Data block Block Start
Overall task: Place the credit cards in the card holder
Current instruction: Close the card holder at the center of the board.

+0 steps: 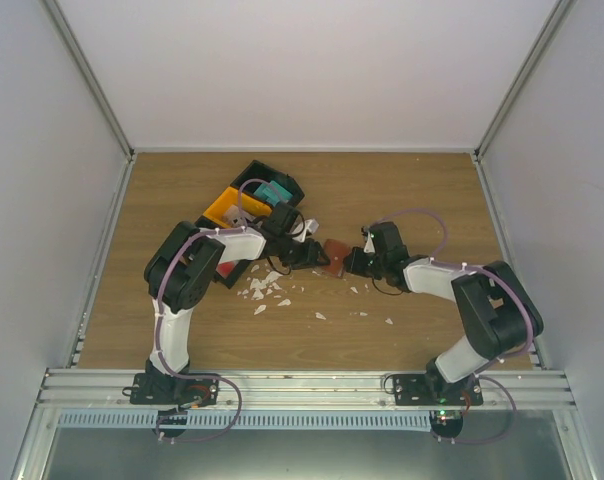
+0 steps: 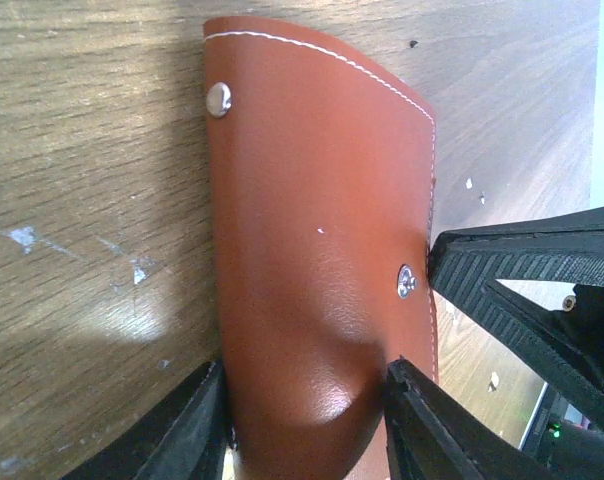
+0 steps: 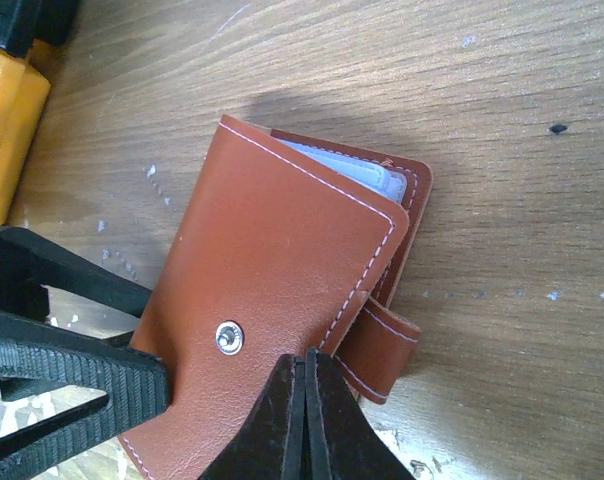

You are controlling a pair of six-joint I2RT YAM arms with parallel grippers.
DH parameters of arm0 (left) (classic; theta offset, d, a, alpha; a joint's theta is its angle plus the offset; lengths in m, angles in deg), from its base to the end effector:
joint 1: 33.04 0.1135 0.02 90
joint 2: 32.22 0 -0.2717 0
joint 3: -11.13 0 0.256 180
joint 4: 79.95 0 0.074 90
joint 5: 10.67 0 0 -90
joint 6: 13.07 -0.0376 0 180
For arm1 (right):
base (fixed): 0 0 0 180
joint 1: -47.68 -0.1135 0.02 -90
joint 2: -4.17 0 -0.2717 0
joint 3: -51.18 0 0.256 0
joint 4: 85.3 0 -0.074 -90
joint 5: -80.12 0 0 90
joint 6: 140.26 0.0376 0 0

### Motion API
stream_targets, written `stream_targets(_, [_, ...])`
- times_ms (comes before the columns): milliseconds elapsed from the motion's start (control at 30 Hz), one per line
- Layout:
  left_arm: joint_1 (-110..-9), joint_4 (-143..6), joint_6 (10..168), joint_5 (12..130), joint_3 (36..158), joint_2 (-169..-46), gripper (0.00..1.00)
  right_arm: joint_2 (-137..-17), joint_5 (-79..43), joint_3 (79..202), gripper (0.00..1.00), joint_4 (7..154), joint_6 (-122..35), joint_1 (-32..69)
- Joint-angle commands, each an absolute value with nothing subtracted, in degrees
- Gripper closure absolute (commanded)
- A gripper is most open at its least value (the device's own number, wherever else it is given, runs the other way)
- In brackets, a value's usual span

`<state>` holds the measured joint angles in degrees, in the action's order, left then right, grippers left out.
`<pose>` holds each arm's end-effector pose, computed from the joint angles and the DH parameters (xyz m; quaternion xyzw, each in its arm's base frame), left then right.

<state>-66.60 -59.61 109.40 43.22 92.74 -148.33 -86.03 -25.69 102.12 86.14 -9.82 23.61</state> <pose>0.3300 -0.2455 0.1271 0.1022 0.9054 -0.4042 0.0798 0.2635 0.1289 0.1415 0.0826 0.9218 0.2987 0.2329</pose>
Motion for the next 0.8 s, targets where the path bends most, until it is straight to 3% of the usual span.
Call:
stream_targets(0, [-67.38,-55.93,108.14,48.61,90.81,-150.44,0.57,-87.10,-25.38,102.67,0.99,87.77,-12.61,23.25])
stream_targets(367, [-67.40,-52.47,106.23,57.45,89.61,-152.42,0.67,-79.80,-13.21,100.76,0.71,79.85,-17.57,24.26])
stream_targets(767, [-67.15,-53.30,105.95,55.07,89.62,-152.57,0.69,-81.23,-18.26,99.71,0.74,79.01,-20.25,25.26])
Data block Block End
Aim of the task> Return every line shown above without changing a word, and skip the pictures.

The answer>
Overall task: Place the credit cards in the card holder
Current instruction: Close the card holder at the center of the board.

+0 steps: 
+0 steps: 
+0 steps: 

You are controlling a pair of six-joint I2RT YAM arms with parallel grippers.
DH parameters of arm0 (left) (classic; theta offset, d, a, alpha; a joint's theta is its angle plus the offset; lengths in m, angles in deg), from its base to the end effector:
joint 1: 33.04 0.1135 0.02 90
joint 2: 32.22 0 -0.2717 0
joint 3: -11.13 0 0.256 180
joint 4: 79.95 0 0.074 90
joint 5: 10.67 0 0 -90
joint 6: 13.07 -0.0376 0 180
For arm1 (right):
base (fixed): 0 0 0 180
joint 1: -47.68 -0.1135 0.02 -90
joint 2: -4.17 0 -0.2717 0
joint 3: -51.18 0 0.256 0
joint 4: 85.3 0 -0.074 -90
joint 5: -80.12 0 0 90
joint 6: 140.26 0.0376 0 0

### Motion API
stream_targets, written `stream_targets(_, [_, ...])`
- times_ms (comes before the columns): milliseconds elapsed from the motion's start (control at 30 Hz), one per line
- Layout:
  left_arm: joint_1 (-110..-9), joint_4 (-143..6), joint_6 (10..168), joint_5 (12..130), joint_3 (36..158), joint_2 (-169..-46), gripper (0.00..1.00)
  right_arm: joint_2 (-137..-17), joint_5 (-79..43), joint_3 (79..202), gripper (0.00..1.00), joint_4 (7..154), joint_6 (-122..35), joint_1 (-32..69)
- Joint-angle commands, each an absolute value with nothing subtracted, in degrees
- Gripper closure absolute (commanded)
- A gripper is most open at its least value (the device's own number, wherever else it is given, runs the other way)
- In brackets, a value's usual span

`<state>` holds the measured joint angles in degrees, in the action's order, left then right, grippers left out.
`<pose>` holds each arm's end-effector pose, computed from the joint angles and the DH parameters (xyz m; quaternion xyzw, each in its arm's base frame), left then right.

<state>-66.60 -59.61 109.40 43.22 92.74 -148.33 -86.03 -25.69 102.12 86.14 -9.82 23.61</state> <pose>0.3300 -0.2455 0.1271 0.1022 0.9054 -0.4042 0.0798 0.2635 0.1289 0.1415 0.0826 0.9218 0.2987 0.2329</pose>
Motion for the next 0.8 s, targets where the path bends most, until it is straight to 3% of the usual span.
Call:
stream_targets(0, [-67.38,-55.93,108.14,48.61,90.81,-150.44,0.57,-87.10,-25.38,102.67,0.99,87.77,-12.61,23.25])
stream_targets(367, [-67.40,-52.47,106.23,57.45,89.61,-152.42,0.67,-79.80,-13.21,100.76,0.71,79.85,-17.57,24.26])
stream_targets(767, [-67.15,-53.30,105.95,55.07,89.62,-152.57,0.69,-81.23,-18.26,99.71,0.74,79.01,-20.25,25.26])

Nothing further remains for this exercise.